Do wildlife crossings actually work, or do animals avoid them? Extensive monitoring in Banff National Park confirms that wildlife crossings are highly effective. Over 200,000 crossings by 11 large mammal species have been recorded since 1996. Initially, animals may take 1 to 3 years to habituate to new structures, but usage rates increase steadily over time. Overpasses tend to be preferred by grizzly bears and elk, while underpasses are favoured by deer, wolves, and cougars (Clevenger and Ford, 2024).

What is the cost of building a wildlife corridor? Costs vary enormously depending on the approach. Highway overpasses in Banff cost CA$2 to $5 million each, while underpasses range from CA$500,000 to $1.5 million. Conservation easements on private land in Montana average US$500 to $2,000 per hectare depending on agricultural value and development pressure. Protected area designations on public lands can be achieved primarily through policy advocacy at relatively low direct cost, though they require sustained institutional investment in engagement and enforcement.
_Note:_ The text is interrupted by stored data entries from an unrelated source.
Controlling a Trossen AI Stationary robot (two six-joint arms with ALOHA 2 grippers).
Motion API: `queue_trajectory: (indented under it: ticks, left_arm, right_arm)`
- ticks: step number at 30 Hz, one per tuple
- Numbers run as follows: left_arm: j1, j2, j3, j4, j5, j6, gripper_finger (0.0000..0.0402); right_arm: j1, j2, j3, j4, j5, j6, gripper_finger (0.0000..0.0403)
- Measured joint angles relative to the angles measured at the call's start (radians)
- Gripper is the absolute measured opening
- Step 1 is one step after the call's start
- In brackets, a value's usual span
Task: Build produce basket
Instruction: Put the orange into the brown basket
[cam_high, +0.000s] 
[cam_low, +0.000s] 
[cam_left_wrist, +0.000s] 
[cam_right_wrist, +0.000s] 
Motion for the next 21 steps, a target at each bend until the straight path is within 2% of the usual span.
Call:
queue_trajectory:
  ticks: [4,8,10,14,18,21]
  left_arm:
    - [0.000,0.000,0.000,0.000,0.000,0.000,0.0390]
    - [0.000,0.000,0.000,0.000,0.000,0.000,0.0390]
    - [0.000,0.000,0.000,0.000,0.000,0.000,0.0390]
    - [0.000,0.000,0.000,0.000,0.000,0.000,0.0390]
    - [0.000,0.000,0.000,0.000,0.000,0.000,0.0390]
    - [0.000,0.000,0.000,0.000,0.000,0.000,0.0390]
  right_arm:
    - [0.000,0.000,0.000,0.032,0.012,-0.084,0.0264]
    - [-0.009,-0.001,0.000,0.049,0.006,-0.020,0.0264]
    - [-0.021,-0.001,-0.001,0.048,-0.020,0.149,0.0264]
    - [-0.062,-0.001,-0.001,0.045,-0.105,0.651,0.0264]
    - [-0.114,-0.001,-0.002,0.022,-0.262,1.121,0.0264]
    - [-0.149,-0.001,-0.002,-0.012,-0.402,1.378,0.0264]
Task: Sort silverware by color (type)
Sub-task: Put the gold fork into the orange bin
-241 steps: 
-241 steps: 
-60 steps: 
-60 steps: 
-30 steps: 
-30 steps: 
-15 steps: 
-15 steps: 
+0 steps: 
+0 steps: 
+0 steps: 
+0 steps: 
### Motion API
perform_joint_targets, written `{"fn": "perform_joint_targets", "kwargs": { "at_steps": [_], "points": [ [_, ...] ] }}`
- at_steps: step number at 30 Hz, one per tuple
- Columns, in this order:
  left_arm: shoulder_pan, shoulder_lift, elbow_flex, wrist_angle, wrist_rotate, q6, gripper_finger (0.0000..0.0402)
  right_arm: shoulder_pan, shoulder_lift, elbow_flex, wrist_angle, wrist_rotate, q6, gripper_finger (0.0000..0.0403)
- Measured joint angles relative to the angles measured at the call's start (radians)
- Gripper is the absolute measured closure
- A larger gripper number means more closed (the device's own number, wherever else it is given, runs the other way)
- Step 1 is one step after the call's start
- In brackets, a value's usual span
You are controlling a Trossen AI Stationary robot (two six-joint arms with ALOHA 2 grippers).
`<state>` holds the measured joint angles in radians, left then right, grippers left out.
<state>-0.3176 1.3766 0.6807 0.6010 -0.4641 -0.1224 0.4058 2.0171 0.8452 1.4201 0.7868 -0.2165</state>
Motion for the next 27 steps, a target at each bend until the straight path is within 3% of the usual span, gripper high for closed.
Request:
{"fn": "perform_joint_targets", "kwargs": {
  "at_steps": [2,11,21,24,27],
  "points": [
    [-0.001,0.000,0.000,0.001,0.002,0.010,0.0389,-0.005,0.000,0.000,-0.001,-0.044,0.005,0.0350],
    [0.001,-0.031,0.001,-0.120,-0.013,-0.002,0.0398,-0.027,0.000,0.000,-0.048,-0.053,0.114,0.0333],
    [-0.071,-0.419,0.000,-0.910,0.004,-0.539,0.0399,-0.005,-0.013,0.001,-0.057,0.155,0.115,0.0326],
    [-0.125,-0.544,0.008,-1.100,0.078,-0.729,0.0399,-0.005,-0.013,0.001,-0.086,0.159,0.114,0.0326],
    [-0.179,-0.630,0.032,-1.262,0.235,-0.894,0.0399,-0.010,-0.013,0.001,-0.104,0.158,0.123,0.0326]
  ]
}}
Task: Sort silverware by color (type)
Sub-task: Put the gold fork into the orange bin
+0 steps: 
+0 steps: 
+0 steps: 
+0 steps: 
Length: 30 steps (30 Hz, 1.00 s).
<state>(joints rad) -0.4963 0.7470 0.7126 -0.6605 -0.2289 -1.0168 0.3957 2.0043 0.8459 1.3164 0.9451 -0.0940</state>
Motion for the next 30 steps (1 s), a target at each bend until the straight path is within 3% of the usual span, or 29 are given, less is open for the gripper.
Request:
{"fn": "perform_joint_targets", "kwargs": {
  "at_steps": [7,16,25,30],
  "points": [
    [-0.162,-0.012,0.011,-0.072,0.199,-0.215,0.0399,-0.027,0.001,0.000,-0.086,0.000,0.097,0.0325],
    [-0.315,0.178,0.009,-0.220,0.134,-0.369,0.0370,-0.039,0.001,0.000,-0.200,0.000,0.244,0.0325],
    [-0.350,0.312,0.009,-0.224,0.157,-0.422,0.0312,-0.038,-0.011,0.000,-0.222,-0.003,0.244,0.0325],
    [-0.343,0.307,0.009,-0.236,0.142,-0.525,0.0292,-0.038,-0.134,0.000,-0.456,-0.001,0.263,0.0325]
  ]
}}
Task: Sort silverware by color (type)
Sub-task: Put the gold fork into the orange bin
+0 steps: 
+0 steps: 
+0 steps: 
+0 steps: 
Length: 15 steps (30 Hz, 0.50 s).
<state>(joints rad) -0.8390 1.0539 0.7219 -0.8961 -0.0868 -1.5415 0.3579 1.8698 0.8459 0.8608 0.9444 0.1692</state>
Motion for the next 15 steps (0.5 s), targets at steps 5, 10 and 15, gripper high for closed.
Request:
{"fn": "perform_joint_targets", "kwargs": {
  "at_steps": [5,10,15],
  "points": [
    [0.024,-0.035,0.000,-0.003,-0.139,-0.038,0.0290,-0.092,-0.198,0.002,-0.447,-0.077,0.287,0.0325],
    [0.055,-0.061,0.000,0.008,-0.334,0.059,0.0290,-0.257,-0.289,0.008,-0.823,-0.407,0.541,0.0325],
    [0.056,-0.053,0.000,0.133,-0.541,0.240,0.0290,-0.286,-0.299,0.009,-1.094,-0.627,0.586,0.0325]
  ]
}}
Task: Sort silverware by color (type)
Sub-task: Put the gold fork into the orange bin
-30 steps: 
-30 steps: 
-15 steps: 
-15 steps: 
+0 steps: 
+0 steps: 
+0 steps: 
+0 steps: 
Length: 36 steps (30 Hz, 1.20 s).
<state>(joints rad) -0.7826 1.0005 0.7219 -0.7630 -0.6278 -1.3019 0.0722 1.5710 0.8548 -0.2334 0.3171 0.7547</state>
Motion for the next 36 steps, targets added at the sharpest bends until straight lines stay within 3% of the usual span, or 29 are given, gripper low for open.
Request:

Can the Y2Y model be replicated in other regions? Yes. The core principles of science-driven corridor mapping, multi-stakeholder governance, crossing infrastructure, and community stewardship are transferable. The European Green Belt along the former Iron Curtain, the Terai Arc Landscape in Nepal and India, and the Great Eastern Ranges initiative in Australia all draw on similar strategies. The key adaptation is tailoring governance structures to local political, cultural, and ecological contexts.

How does climate change affect corridor design? Climate change makes corridors more important, not less. As species shift their ranges to track suitable temperatures and precipitation, corridors provide the pathways for movement. Y2Y's north-south orientation along the Rocky Mountains is particularly valuable because it allows latitudinal and elevational range shifts. Climate-smart corridor design uses projected habitat suitability models to ensure that linkage zones remain functional under multiple warming scenarios (Hilty et al., 2020).

Sources

  • Y2Y Conservation Initiative. (2025). 25 Years of Conservation Impact: Y2Y by the Numbers. Yellowstone to Yukon Conservation Initiative.
  • Hilty, J. A., Keeley, A. T. H., Lidicker, W. Z., & Merenlender, A. M. (2020). Corridor Ecology: Linking Landscapes for Biodiversity Conservation and Climate Adaptation (2nd ed.). Island Press.
  • Clevenger, A. P., & Ford, A. T. (2024). Long-Term Monitoring of Wildlife Crossing Structures in Banff National Park: 1996-2024. Parks Canada Technical Report.
  • Parks Canada. (2024). State of Canada's Mountain National Parks: Ecological Integrity and Climate Change Indicators. Parks Canada Agency.
  • IPBES. (2024). Thematic Assessment of the Interlinkages among Biodiversity, Water, Food and Health. Intergovernmental Science-Policy Platform on Biodiversity and Ecosystem Services.
  • Proctor, M. F., Paetkau, D., McLellan, B. N., et al. (2012). Population Fragmentation and Inter-Ecosystem Movements of Grizzly Bears in Western Canada and the Northern United States. Wildlife Monographs, 180(1), 1-46.
  • Clevenger, A. P., & Wierzchowski, J. (2006). Maintaining and Restoring Connectivity in Landscapes Fragmented by Roads. In K. R. Crooks & M. Sanjayan (Eds.), Connectivity Conservation (pp. 502-535). Cambridge University Press.
  • Blackfoot Challenge. (2025). Community-Based Conservation in the Blackfoot Watershed: 2024 Annual Report. Blackfoot Challenge, Ovando, Montana.